Le gouvernement a annulé les célébrations liées à la fête nationale le 9 décembre, jour où de nouvelles manifestations sont annoncées pour dénoncer les violences.

"Le 3 décembre, la police a décrété une interdiction générale de toutes les manifestations à l'occasion de la fête de l'indépendance. Nous demandons la levée de cette mesure excessive et disproportionnée", a indiqué le porte-parole du Haut-Commissariat.

A l'approche du 9 décembre, "nous rappelons aux autorités leur obligation de garantir les droits à la liberté d'expression, de réunion pacifique et d'association", a-t-il souligné.

Le Haut-Commissariat exhorte en particulier "le gouvernement à donner pour instruction aux forces de sécurité de planifier et de mener leurs opérations de manière à permettre aux Tanzaniens d'exercer pleinement ces droits fondamentaux" et demande aux forces de sécurité de "s'abstenir de recourir à la force pour disperser des rassemblements non violents et de faire tout leur possible pour désamorcer les tensions".

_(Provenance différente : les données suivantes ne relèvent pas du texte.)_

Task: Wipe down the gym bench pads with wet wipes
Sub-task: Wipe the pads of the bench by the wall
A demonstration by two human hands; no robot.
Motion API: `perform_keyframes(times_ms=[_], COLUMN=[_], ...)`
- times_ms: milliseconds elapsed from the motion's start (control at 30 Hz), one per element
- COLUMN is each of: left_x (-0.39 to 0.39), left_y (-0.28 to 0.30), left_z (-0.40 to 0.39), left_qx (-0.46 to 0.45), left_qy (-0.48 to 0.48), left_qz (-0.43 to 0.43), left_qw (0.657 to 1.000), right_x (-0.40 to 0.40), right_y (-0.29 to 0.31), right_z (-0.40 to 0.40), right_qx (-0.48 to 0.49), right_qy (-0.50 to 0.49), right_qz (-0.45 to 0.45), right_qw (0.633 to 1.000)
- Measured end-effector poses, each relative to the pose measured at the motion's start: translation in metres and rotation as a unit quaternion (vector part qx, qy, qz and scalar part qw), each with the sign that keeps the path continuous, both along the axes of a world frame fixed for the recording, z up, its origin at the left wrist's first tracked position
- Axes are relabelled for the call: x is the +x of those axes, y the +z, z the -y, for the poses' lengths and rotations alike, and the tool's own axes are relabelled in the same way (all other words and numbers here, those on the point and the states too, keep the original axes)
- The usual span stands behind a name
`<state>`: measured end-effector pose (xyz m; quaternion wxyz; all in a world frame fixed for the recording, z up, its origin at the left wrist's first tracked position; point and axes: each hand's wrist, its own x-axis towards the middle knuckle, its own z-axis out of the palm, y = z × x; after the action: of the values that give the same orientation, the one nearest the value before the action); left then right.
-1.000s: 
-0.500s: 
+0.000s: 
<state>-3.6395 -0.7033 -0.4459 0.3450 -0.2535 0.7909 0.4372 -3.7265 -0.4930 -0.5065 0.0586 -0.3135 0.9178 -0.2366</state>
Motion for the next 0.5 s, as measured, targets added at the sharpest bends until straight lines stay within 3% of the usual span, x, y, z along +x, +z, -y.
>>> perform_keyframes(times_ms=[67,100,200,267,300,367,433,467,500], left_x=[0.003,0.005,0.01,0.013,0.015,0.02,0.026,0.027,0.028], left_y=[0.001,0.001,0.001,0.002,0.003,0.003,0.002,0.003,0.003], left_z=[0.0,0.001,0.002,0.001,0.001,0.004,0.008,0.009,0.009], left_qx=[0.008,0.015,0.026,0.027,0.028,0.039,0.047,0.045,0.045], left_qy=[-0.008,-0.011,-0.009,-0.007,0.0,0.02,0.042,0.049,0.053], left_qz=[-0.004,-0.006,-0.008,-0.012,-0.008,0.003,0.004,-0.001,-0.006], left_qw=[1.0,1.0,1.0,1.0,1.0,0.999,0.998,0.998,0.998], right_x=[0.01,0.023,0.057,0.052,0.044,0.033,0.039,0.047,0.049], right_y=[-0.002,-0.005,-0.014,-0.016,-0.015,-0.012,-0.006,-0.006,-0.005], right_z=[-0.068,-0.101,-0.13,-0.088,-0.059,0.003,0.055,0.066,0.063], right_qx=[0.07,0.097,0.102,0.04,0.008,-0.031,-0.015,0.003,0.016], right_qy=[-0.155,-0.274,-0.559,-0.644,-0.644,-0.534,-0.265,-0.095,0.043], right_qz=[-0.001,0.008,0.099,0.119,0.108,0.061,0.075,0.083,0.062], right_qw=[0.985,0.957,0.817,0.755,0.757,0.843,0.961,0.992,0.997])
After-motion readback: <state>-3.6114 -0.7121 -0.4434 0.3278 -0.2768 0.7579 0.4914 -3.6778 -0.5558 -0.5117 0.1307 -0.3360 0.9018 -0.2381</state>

La Tanzanie a demandé la semaine dernière aux ambassadeurs étrangers présents sur son sol de se taire au sujet des violences électorales.

Mais vendredi, les représentations du Royaume-Uni, du Canada, de Norvège, de Suisse, de Belgique, du Danemark, de Finlande, de France, d'Allemagne, d'Irlande, d'Italie, des Pays-Bas, de Pologne, de Slovaquie, d'Espagne, de Suède et de la délégation de l'Union européenne ont "profondément déploré" les violences dans un communiqué commun.

Soulignant "l'importance pour les forces de sécurité d'agir avec la plus grande retenue", elles ont appelé le gouvernement à "respecter ses engagements internationaux en matière de protection des libertés fondamentales et des droits constitutionnels à l'accès à l'information et à la liberté d'expression pour tous les Tanzaniens".